Он оторвался от бренди, и его толстые резиновые губы скривились в улыбку.
— Завидую вам. Честно скажу — завидую. Снова стать юношей ваших лет — ах!
— Прошу извинить, но сколько вам лет?
— Больше, чем мне можно дать, больше, чем вы думаете. Очень много. Слишком. — Он скорчил невообразимую гримасу, словно собрав все лицо в кулак. Когда же оно приобрело свой обычный вид, он отхлебнул порядочный глоток бренди, на этот раз уже не закрывая глаз и не покачивая головой. Мне показалось, что он немного захмелел.
Из спальни вышла Лили, удивительно оживленная и деловая.
— Я хочу бренди, — сказала она; Мерген протянул ей бокал, она легким движением кивнула ему, и он, не говоря ни слова, вышел в спальню. — А ты не хочешь, Дик?
— Нет, спасибо, Лили.

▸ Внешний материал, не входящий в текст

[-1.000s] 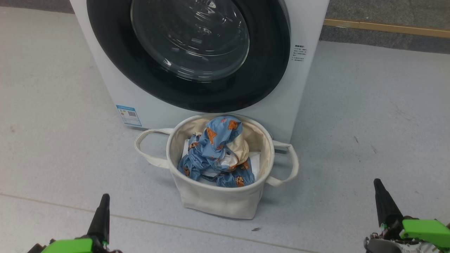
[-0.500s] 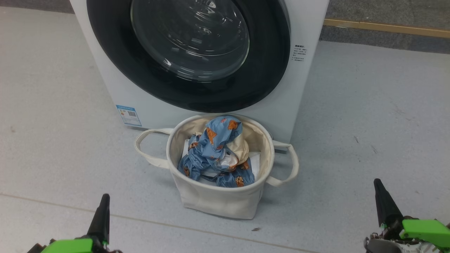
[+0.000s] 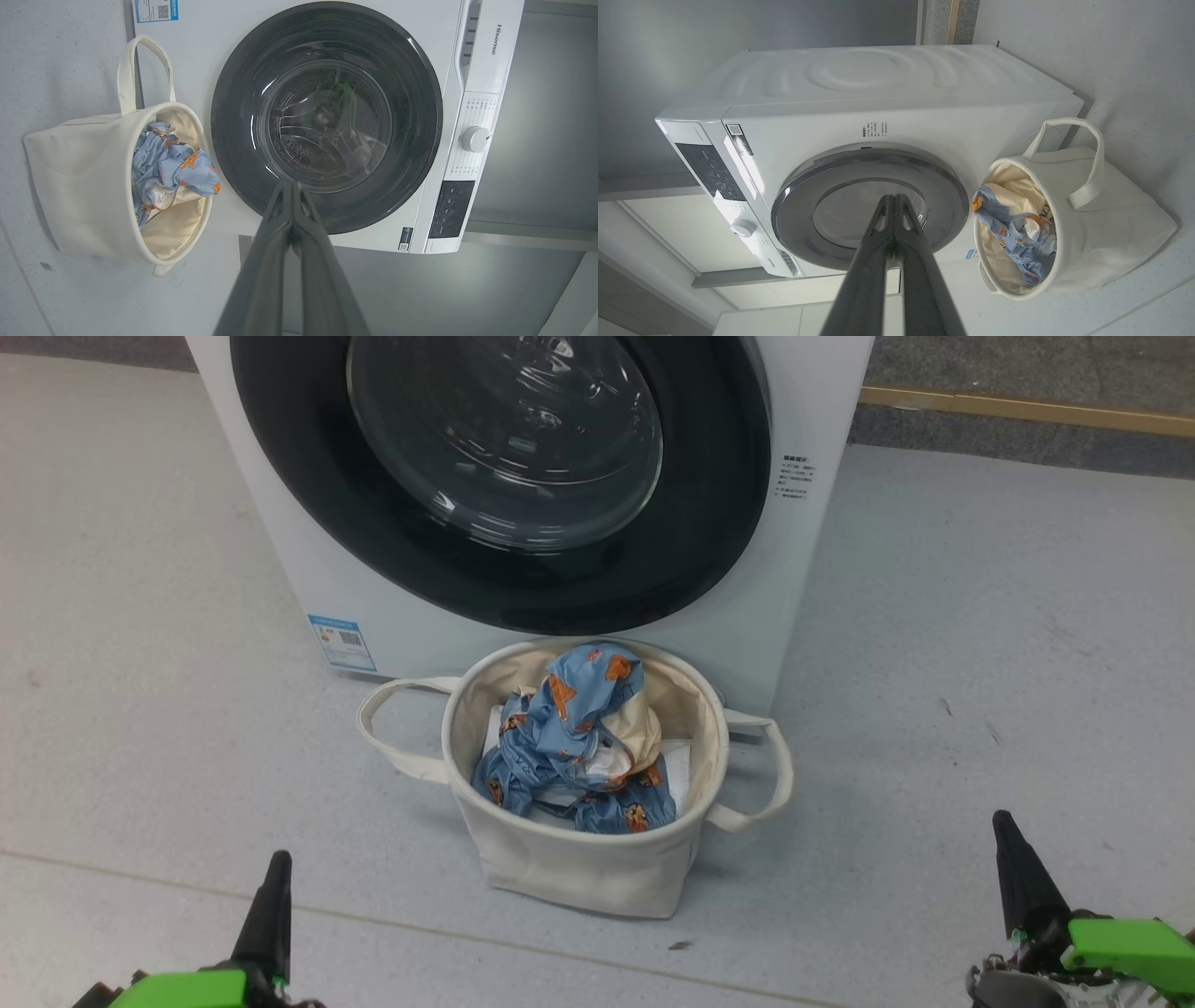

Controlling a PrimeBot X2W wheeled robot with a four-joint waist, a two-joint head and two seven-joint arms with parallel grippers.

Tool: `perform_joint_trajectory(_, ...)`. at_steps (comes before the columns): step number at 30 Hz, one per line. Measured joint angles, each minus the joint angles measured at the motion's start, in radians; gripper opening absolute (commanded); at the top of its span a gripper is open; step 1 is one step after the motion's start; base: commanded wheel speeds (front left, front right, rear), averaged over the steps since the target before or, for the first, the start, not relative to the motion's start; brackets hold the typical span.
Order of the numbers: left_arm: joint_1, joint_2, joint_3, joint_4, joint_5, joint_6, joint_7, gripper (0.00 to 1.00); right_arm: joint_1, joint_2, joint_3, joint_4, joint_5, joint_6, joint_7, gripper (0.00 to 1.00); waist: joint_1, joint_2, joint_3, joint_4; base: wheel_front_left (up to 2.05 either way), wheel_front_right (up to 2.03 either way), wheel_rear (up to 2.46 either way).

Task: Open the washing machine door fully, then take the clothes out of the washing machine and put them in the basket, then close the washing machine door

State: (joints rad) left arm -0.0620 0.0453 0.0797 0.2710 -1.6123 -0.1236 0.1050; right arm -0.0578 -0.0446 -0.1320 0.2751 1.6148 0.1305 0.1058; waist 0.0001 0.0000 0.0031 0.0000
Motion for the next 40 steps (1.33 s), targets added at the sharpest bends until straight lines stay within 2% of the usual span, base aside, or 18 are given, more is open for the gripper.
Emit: perform_joint_trajectory(40, 0.0, 0.0, 0.0, 0.0, 0.0, 0.0, 0.0, 0.0, 0.0, 0.0, -0.001, 0.0, -0.003, 0.0, 0.0, 0.0, 0.0, 0.0, 0.0, 0.0, 0.0, 0.0, 0.0)
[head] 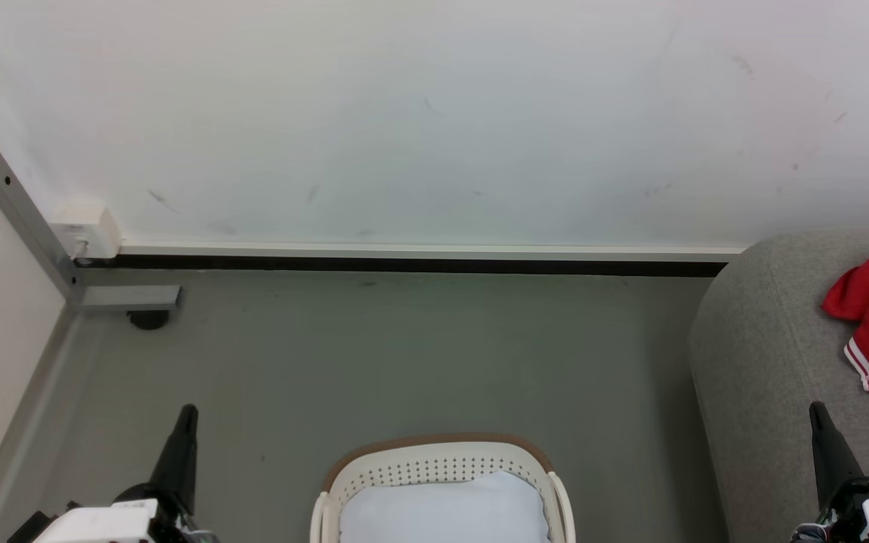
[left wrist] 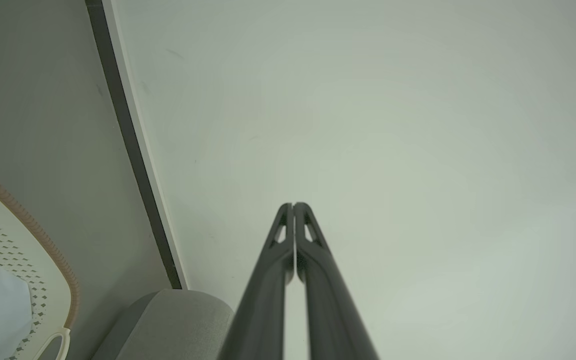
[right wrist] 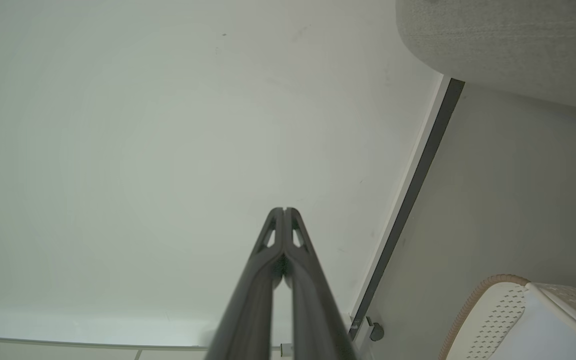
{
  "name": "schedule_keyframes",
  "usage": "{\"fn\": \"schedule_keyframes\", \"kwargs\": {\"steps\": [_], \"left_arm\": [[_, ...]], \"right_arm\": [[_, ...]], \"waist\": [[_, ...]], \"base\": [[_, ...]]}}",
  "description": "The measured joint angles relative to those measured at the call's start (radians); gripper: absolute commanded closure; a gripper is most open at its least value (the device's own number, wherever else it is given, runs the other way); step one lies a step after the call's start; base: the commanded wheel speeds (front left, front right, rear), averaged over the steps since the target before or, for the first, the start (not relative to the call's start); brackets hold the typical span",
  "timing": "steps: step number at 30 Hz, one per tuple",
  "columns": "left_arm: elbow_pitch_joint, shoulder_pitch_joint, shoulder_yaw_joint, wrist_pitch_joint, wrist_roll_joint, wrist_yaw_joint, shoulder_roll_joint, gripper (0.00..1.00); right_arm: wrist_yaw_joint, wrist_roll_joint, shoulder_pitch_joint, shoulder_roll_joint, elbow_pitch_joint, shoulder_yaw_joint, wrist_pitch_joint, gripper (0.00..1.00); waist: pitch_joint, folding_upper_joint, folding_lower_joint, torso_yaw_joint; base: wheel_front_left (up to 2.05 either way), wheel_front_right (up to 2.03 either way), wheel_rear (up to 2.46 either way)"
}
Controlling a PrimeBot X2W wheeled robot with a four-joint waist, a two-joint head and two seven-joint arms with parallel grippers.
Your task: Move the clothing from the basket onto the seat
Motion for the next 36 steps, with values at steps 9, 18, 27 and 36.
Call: {"fn": "schedule_keyframes", "kwargs": {"steps": [9, 18, 27, 36], "left_arm": [[0.0, 0.0, 0.0, 0.0, 0.0, 0.0, 0.0, 1.0], [0.0, 0.0, 0.0, 0.0, 0.0, 0.0, 0.0, 1.0], [0.0, 0.0, 0.0, 0.0, 0.0, 0.0, 0.0, 1.0], [0.0, 0.0, 0.0, 0.0, 0.0, 0.0, 0.0, 1.0]], "right_arm": [[0.0, 0.0, 0.0, 0.0, 0.0, 0.0, 0.0, 1.0], [0.0, 0.0, 0.0, 0.001, 0.0, -0.001, 0.0, 1.0], [0.0, -0.002, 0.0, 0.001, 0.0, -0.001, 0.0, 1.0], [0.0, -0.002, 0.0, 0.001, 0.0, -0.001, 0.0, 1.0]], "waist": [[0.0, 0.0, 0.0, 0.0], [0.0, 0.0, 0.0, 0.0], [0.0, 0.0, 0.0, 0.0], [0.0, 0.0, 0.0, 0.0]], "base": [[0.0, 0.0, 0.0], [0.0, 0.0, 0.0], [0.0, 0.0, 0.0], [0.0, 0.0, 0.0]]}}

Я только хочу узнать, что там происходит.
— Счастливчик, — сказала она, отхлебнув бренди, словно воду. Она тоже не закрывала глаз и не покачивала головой; все прошло без задержки, и она продолжала;— Ты мог бы лезть из кожи три месяца и все равно не был бы так близок к цели, как теперь. Я ее тебе на блюдечке преподношу, а ты только дуешься и смотришь с подозрением. Но это тебе идет, и ты сам это знаешь — ты, распутный мальчишка.
Снова повторялась сцена в Манчестере, только в обратном порядке, потому что там она назвала меня так после того, как раздразнила, а на этот раз она сначала сказала мне, кто я такой; глаза ее опять загорелись зеленым огоньком, кончик носа дрожал, и она принялась за дело; ее язык скользнул мне в рот, как письмо в конверт, и руки тоже не оставались праздными. Но на этот раз — хоть и не стану притворяться, что сохранил хладнокровие, — я отступил и обратился в бегство.

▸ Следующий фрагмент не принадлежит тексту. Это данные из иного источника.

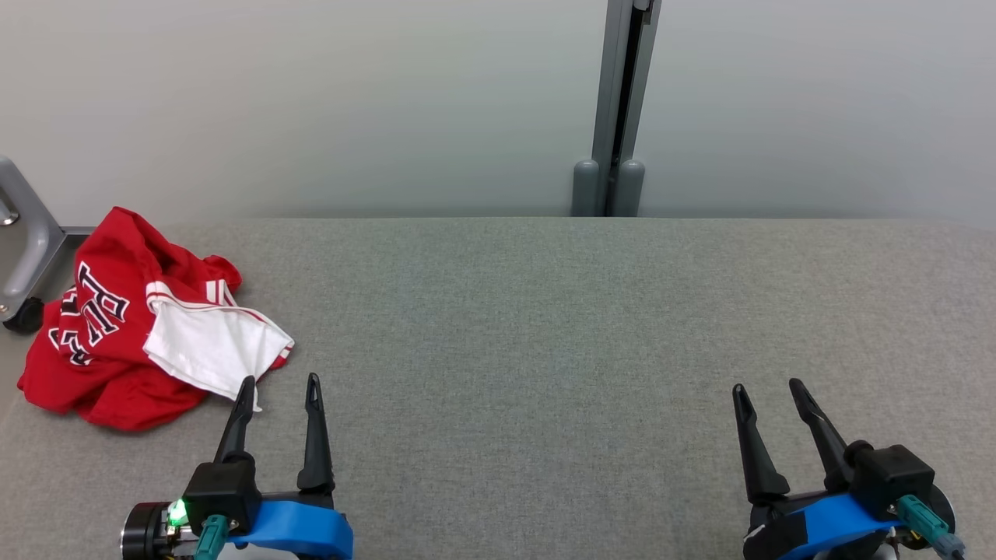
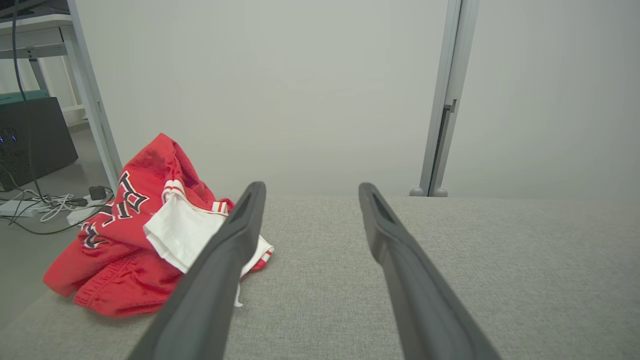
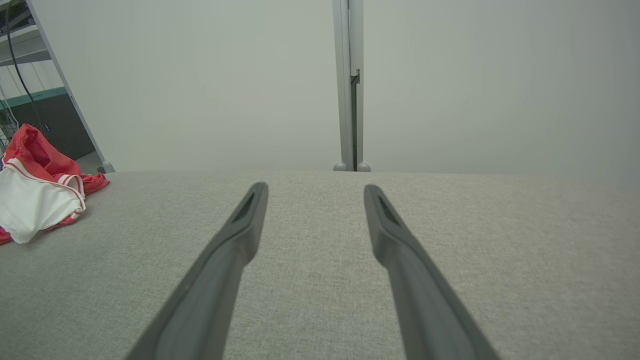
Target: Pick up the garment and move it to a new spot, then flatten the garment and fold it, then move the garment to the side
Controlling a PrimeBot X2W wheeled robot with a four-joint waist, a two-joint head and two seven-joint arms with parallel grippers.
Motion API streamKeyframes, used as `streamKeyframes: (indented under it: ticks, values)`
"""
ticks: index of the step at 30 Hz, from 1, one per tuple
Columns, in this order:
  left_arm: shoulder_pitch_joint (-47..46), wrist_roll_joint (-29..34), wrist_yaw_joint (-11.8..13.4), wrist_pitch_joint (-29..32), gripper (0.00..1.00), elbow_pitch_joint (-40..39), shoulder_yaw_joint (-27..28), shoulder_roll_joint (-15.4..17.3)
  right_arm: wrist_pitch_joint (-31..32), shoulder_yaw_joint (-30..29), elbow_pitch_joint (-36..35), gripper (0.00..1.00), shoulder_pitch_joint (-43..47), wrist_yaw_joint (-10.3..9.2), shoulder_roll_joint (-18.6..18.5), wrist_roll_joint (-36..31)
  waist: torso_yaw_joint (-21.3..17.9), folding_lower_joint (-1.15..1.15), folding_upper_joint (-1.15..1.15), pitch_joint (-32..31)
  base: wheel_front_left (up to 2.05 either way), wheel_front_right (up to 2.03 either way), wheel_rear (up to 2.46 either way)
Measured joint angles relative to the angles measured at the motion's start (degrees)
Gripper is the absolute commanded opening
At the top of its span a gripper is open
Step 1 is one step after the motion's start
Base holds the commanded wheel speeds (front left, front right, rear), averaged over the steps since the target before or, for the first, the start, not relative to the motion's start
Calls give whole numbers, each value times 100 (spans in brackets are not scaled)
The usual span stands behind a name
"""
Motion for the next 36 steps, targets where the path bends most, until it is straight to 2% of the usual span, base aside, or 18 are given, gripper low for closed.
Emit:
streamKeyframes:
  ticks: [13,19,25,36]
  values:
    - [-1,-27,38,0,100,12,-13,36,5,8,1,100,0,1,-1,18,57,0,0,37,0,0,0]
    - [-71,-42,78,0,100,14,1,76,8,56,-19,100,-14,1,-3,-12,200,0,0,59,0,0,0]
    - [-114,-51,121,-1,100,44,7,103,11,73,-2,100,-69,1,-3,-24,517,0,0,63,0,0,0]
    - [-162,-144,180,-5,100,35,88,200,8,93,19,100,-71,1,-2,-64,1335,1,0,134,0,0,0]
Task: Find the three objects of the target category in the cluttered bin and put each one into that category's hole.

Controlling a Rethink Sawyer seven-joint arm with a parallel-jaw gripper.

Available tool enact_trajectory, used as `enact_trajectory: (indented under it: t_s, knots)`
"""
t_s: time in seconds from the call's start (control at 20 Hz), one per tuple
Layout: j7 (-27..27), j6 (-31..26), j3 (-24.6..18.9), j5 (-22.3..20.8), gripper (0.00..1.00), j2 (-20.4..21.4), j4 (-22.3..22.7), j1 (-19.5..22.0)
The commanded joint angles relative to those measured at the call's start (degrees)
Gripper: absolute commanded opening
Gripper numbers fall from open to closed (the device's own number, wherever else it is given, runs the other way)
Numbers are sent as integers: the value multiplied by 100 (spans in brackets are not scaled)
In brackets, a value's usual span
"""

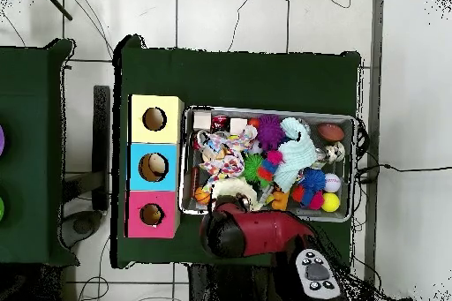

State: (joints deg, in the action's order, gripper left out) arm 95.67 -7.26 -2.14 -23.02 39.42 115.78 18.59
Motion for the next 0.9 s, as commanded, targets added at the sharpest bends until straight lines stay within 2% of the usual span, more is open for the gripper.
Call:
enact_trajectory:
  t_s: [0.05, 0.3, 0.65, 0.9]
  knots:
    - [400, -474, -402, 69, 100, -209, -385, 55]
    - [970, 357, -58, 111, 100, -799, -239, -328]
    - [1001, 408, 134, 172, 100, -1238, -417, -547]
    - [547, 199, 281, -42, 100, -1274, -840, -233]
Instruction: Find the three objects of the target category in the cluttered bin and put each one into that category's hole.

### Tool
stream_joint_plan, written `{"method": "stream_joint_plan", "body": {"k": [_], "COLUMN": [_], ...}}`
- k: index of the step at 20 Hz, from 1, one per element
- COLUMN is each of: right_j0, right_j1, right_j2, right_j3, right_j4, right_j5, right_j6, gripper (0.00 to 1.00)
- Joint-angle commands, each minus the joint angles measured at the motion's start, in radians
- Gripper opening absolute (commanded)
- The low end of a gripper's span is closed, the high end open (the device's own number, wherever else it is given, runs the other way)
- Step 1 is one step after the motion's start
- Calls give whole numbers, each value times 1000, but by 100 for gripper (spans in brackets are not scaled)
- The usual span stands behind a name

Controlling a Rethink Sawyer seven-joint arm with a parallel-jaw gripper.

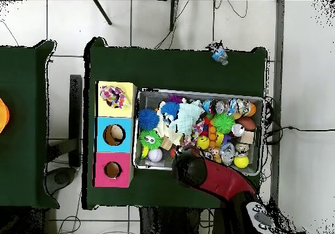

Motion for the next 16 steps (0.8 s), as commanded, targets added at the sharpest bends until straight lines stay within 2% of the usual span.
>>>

— Ну ладно, хватить ломаться! — крикнула она нетерпеливо. И, схватив меня за руку, потащила к двери в спальню. — Скажи ради Бога, чего еще тебе надо? Смотри!
Потом я подумал, что с их стороны было бы куда умнее оставить Филлис полураздетой, они же вместо этого сняли с нее все до нитки и уложили на кровать совершенно обнаженной. Может быть, из-за того, что я посещал класс живой натуры, или просто потому, что таков был мой душевный склад, — но я видел в ней не предмет возможного желания, а лишь человеческую фигуру, резко освещенную сверху; я видел розоватые блики и зеленоватые тени, изящный изгиб груди и бедер, видел, что левая ладонь прикрывает глаза, а правая лежит на левом плече. Я смотрел на Женщину, а не на Филлис Робинсон, раздетую, беспомощную и ничего не сознающую.

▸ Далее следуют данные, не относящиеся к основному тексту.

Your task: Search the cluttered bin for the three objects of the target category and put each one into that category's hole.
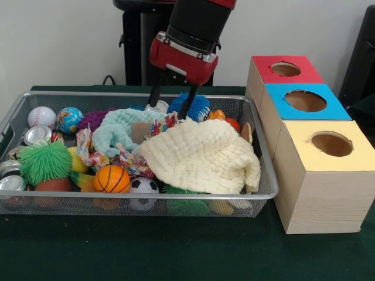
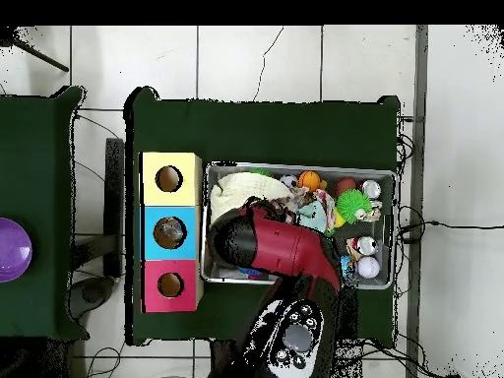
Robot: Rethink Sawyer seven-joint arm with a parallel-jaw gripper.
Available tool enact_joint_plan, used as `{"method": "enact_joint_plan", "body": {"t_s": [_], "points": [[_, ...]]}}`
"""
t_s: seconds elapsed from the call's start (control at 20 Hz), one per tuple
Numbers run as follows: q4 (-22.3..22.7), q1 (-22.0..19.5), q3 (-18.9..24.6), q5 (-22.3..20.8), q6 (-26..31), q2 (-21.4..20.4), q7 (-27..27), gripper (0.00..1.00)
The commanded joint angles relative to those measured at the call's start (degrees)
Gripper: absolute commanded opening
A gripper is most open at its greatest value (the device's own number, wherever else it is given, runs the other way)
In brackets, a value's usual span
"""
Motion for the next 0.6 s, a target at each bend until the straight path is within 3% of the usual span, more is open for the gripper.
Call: {"method": "enact_joint_plan", "body": {"t_s": [0.05,0.6], "points": [[-1.8,-1.5,0.0,-3.2,4.7,0.2,3.5,1.00],[-4.3,-6.8,2.0,-6.6,-5.3,4.0,1.6,1.00]]}}
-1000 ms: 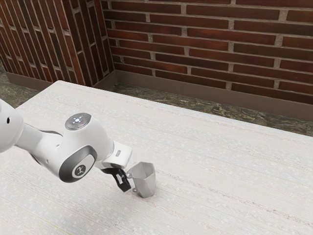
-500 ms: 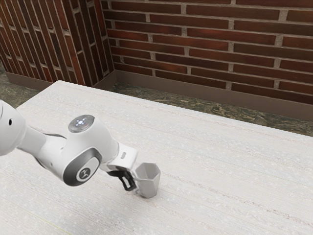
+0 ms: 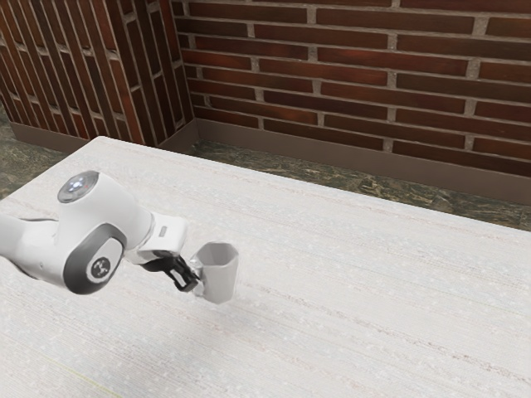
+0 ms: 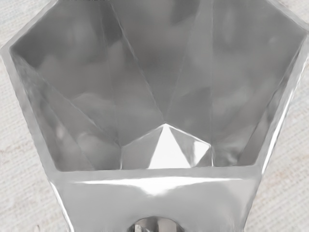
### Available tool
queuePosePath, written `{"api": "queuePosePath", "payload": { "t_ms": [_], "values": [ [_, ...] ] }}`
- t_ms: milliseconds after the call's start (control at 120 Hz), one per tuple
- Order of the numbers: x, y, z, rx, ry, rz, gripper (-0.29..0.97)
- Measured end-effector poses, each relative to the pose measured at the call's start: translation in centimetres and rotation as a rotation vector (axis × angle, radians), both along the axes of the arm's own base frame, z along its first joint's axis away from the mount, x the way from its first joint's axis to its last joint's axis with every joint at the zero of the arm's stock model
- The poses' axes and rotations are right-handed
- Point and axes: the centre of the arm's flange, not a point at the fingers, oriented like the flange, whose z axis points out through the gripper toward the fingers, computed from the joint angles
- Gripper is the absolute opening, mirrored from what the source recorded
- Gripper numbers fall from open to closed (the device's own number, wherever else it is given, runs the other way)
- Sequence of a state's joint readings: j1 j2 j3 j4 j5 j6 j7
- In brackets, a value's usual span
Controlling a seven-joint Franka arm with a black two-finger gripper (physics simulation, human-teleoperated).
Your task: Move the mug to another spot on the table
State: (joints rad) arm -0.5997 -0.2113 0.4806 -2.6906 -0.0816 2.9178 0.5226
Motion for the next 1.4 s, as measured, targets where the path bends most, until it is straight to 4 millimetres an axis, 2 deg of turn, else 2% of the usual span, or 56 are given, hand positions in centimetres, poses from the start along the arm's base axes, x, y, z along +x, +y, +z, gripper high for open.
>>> {"api": "queuePosePath", "payload": {
  "t_ms": [142,225,342,533,758,958,1100,1400],
  "values": [
    [-0.8,3.6,-0.7,0.005,0.014,0.057,-0.06],
    [-0.8,5.1,-0.8,0.016,-0.005,0.076,-0.07],
    [-0.3,6.9,-2.2,0.061,-0.045,0.108,-0.07],
    [0.4,8.7,-2.4,0.085,-0.145,0.178,-0.07],
    [1.7,11.0,-4.6,0.093,-0.154,0.347,-0.07],
    [2.8,10.0,-4.9,0.091,-0.171,0.379,-0.07],
    [3.4,10.2,-5.3,0.099,-0.173,0.394,-0.08],
    [4.8,7.6,-6.6,0.098,-0.165,0.370,-0.07]
  ]
}}
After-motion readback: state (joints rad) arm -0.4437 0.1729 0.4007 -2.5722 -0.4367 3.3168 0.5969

— Вот она, — услышал я голос Мергена. — Берите ее, мой мальчик, берите ее.
— И поскорее, слышишь? — сказала Лили, тяжело дыша прямо мне в ухо. Она было принялась меня раздевать, но я оттолкнул ее. Мне показалось, что она зашипела.
Я повернулся к Мергену.
— Послушайте, чего вам надо? — Теперь я уже и сам это знал, но мне хотелось заставить его высказаться.
— Вот она, Ричард. Вы насладитесь ею. А мы тоже насладимся, глядя, как наслаждаетесь вы. У людей разные вкусы, поймите…
Лили шипела что-то у самого уха, она была вне себя, я повернулся и сильно ударил ее по лицу. Она взвизгнула, я вытолкнул ее из спальни и дал ей такого пинка, что она отлетела и врезалась в какую-то мебель. Я кинулся обратно в спальню и запер дверь. Мерген не двигался, он походил на огромную и страшную восковую куклу.